In re the Estate of Agusta

171 A.D.2d 595
CourtAppellate Division of the Supreme Court of the State of New York
DecidedMarch 26, 1991
StatusPublished
Cited by8 cases

This text of 171 A.D.2d 595 (In re the Estate of Agusta) is published on Counsel Stack Legal Research, covering Appellate Division of the Supreme Court of the State of New York primary law. Counsel Stack provides free access to over 12 million legal documents including statutes, case law, regulations, and constitutions.

Bluebook
In re the Estate of Agusta, 171 A.D.2d 595 (N.Y. Ct. App. 1991).

Opinion

Order, Surrogate’s Court, New York County (Marie M. Lambert, S.), entered March 14, 1990, which directed Riccardo Agusta to submit to a deposition in New York, unanimously reversed, on the law, and petitioner’s motion for such relief is denied with costs.

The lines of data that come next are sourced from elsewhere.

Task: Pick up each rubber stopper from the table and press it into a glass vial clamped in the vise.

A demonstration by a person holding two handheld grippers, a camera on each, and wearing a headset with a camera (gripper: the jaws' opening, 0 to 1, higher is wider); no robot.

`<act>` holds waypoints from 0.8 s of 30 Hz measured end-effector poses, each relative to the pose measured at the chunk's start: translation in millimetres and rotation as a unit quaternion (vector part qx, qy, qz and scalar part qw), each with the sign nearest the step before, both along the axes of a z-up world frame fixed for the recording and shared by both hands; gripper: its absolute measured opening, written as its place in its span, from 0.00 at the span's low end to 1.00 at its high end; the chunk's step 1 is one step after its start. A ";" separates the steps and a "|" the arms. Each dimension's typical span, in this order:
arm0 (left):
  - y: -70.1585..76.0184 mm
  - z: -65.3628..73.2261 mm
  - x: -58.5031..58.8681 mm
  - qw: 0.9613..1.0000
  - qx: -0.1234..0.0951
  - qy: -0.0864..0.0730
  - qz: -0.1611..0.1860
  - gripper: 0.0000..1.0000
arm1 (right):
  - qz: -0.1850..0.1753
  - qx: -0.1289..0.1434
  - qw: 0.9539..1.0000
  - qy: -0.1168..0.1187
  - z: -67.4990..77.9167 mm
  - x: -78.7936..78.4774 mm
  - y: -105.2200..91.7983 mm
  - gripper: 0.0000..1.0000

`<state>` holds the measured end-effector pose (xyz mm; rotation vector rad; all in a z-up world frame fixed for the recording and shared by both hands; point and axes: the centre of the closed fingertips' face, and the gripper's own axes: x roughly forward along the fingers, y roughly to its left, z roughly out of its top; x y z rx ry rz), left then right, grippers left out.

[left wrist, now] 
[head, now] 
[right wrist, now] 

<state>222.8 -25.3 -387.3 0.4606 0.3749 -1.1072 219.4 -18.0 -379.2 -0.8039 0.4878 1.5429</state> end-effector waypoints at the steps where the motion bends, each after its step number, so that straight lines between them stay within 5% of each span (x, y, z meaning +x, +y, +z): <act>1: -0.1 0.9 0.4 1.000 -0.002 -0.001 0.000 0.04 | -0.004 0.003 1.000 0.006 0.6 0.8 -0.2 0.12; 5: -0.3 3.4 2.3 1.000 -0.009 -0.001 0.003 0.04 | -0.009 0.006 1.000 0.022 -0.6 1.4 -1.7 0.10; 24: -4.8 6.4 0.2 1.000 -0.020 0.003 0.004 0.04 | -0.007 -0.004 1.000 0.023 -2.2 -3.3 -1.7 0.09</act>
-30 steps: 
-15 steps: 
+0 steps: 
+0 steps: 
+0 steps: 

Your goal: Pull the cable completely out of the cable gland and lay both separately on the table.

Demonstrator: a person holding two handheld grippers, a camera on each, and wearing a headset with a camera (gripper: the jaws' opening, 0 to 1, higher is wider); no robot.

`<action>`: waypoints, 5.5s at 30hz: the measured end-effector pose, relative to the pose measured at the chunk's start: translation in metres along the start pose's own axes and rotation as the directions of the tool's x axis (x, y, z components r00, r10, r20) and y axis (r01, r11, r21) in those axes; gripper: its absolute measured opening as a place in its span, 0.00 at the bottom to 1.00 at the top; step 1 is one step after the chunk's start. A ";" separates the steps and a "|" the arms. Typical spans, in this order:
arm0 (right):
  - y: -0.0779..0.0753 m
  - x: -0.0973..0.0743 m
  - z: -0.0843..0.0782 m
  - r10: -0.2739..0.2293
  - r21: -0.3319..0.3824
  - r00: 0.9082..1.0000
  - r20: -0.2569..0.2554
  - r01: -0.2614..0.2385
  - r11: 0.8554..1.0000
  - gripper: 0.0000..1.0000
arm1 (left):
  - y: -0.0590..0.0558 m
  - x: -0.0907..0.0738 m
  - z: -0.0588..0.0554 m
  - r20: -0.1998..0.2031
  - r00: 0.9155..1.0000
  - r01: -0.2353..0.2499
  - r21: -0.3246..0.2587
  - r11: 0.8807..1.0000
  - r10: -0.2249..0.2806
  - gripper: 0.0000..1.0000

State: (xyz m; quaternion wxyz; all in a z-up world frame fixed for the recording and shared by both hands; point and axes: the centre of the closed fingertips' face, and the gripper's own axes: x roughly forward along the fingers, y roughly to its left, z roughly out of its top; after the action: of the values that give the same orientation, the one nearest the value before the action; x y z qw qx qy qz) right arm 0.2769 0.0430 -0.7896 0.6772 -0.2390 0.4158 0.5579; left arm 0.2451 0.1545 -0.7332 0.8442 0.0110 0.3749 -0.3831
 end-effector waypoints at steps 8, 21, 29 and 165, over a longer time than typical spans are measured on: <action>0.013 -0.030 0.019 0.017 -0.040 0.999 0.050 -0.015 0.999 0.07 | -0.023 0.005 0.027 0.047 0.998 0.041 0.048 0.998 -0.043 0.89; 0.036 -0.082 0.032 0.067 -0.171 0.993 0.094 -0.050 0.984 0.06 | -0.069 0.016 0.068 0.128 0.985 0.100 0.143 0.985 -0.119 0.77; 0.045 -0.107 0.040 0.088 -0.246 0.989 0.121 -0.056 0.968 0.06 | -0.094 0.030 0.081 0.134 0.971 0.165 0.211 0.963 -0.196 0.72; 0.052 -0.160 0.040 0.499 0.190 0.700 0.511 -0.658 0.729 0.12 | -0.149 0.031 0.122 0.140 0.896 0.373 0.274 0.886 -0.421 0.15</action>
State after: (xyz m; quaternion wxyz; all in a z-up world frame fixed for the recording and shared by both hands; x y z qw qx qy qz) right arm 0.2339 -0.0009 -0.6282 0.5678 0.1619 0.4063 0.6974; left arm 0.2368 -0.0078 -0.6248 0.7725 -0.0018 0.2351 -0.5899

This proceeding relates to the Estate of Corrado Agusta, an Italian citizen, who died June 14, 1989 in Switzerland, where he was domiciled. In his will, decedent left all his assets to his only child, Riccardo Agusta, an Italian citizen who resides in the Principality of Monaco. Petitioner Francesca Agusta, the estranged wife of the decedent and Riccardo’s stepmother, was specifically disinherited by decedent’s will.

On July 28, 1989, Francesca filed a petition in the Surrogate’s Court requesting the appointment of a temporary administrator pursuant to SCPA 901, claiming decedent owned property in New York which needed to be protected. Francesca thereafter moved for an order compelling Riccardo’s deposition in New York. Riccardo opposed the motion on the ground he was neither a party to the proceeding nor a domiciliary or resident of New York or the United States, and could not be compelled to testify unless ordered by a competent court of Monaco. The Surrogate granted the motion, and ordered Riccardo to appear for deposition in New York.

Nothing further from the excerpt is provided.